Angélique se laissa faire, indifférente. Toute son attention se portait à guetter la venue d'un de ces chevaliers de Malte dont Rochat lui avait promis l'aide. Par la fente du rideau, elle essayait en vain de distinguer parmi les caftans et les redingotes, le sobre manteau noir à croix blanche des gentilshommes de l'Ordre. Des sueurs froides perlaient à ses tempes à la pensée que Rochat ne trouverait pas les arguments nécessaires pour convaincre ces prudents commerçants de lui accorder créance.

La vente commença. On présenta un Maure, spécialiste de navigation, et un silence appréciateur ne tarda pas à s'établir, devant cette statue de bronze dont le corps avait été soigneusement huilé afin de faire ressortir ses muscles noueux et ses formes herculéennes. Puis de nouveaux remous troublèrent l'attention, qui fut un instant détournée par l'entrée de deux chevaliers de Malte. Drapés dans leur ample manteau noir à croix d'argent, ils traversèrent la salle en s'inclinant devant les notabilités de Constantinople, s'avancèrent jusqu'à l'estrade et dirent quelques mots à Erivan. Celui-ci leur désigna le coin des captives. Angélique se redressa, pleine d'espoir.

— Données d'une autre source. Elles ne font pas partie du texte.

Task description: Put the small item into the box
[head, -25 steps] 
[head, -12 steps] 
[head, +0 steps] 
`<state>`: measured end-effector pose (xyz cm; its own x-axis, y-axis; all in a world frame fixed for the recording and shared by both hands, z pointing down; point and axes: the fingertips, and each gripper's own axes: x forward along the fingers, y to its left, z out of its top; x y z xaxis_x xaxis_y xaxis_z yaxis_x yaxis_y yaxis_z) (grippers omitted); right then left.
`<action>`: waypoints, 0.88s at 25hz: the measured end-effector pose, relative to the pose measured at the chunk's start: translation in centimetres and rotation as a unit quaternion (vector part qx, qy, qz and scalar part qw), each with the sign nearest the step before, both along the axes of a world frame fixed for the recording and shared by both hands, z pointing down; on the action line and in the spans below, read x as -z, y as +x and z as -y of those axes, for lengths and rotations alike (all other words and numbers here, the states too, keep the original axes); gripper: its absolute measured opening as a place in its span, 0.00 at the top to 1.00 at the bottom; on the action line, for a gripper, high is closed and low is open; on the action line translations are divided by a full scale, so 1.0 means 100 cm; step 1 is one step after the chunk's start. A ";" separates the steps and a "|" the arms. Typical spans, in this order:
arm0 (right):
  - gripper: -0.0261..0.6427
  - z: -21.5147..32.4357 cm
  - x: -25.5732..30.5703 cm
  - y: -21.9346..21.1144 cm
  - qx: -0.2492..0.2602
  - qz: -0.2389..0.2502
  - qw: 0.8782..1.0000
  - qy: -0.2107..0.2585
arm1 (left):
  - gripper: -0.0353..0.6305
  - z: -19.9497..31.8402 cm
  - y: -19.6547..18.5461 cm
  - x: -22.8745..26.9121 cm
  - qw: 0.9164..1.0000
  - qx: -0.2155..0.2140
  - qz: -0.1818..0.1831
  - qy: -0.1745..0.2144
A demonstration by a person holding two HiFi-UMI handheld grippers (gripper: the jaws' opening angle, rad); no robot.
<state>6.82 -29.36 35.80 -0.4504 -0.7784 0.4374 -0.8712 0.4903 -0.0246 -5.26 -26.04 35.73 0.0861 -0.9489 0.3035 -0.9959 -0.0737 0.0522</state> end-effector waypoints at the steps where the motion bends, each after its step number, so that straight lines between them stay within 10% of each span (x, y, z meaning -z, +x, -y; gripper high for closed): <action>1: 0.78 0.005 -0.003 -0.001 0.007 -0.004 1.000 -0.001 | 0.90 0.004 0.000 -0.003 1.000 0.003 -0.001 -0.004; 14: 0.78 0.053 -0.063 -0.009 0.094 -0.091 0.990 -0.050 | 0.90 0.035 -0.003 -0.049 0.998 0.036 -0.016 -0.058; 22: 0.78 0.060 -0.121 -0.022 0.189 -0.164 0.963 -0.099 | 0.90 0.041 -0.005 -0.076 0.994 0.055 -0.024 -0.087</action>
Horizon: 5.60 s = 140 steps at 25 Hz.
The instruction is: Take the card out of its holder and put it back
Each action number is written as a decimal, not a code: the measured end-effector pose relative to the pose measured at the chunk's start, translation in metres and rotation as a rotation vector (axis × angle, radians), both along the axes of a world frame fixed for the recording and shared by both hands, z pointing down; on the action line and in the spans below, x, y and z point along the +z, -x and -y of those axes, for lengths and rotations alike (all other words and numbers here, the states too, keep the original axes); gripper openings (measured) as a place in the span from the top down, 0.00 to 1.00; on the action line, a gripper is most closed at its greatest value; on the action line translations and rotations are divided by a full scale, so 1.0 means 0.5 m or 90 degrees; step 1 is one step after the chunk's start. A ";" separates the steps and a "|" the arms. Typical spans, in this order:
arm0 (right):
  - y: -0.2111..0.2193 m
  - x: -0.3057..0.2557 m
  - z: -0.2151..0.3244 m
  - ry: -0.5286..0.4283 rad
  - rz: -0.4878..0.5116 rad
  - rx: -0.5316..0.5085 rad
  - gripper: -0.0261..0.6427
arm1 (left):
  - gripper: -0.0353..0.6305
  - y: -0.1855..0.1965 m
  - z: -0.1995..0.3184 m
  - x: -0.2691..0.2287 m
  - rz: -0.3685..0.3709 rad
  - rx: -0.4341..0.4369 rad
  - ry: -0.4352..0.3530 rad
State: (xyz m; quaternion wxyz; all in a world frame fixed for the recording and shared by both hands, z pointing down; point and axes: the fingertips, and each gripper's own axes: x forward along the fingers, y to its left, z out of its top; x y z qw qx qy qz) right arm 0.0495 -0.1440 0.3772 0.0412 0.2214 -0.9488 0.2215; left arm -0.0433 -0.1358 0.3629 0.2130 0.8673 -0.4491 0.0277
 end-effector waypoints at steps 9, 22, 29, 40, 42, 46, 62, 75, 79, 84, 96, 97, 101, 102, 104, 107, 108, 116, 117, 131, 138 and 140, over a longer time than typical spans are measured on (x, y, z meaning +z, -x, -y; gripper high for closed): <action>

Les deux chevaliers s'inclinèrent devant elle, la main sur la poignée de leur épée. L'un était espagnol, l'autre français, tous deux apparentés aux plus grandes familles d'Europe, car il fallait justifier d'au moins huit quartiers de noblesse pour obtenir le titre de chevalier dans le plus grand Ordre de la chrétienté. La sévérité de leur costume n'écartait pas un certain luxe. Sous leurs manteaux, ils portaient une courte chasuble noire, également marquée d'une croix blanche et recouvrant leurs justaucorps. Mais leurs manchettes et leurs cravates étaient de dentelle de Venise, leurs bas de soie soulignés d'une baguette d'argent et leurs chaussures également à boucles d'argent.

– Est-ce vous la noble dame française dont M. Rochat vient de nous entretenir ? demanda le plus âgé qui portait une perruque blanche dans le meilleur goût de Versailles.

Il se présenta :

– Je suis le bailli de La Marche, de la Langue d'Auvergne, et voici Don José de Almada, de la Langue de Castille, commissaire des Esclaves pour l'Ordre de Malte. C'est à ce titre qu'il peut s'intéresser à vous. Il paraît que vous avez été capturée par le marquis d'Escrainville, ce vautour puant, alors que vous vous rendiez à Candie, mandatée d'une mission par le roi de France.

Angélique bénit en pensée le pauvre Rochat d'avoir présenté les choses de cette façon. Il lui montrait la route à suivre.

Elle s'empressa de parler du Roi en personne habituée à la Cour, nomma ses relations les plus importantes, depuis M. Colbert jusqu'à Mme de Montespan, elle parla du duc de Vivonne, qui avait mis sa galère amirale et l'escorte de l'escadre royale à sa disposition. Puis elle raconta comment la croisière avait été désorganisée par l'attaque du Rescator...

– Ah ! le Rescator !... firent les Chevaliers en levant des regards de martyrs vers le ciel.

Comment par la suite elle avait essayé de poursuivre sa mission avec des moyens de fortune sur un petit voilier, lequel n'avait pas tardé à être la proie d'un autre pirate, le marquis d'Escrainville.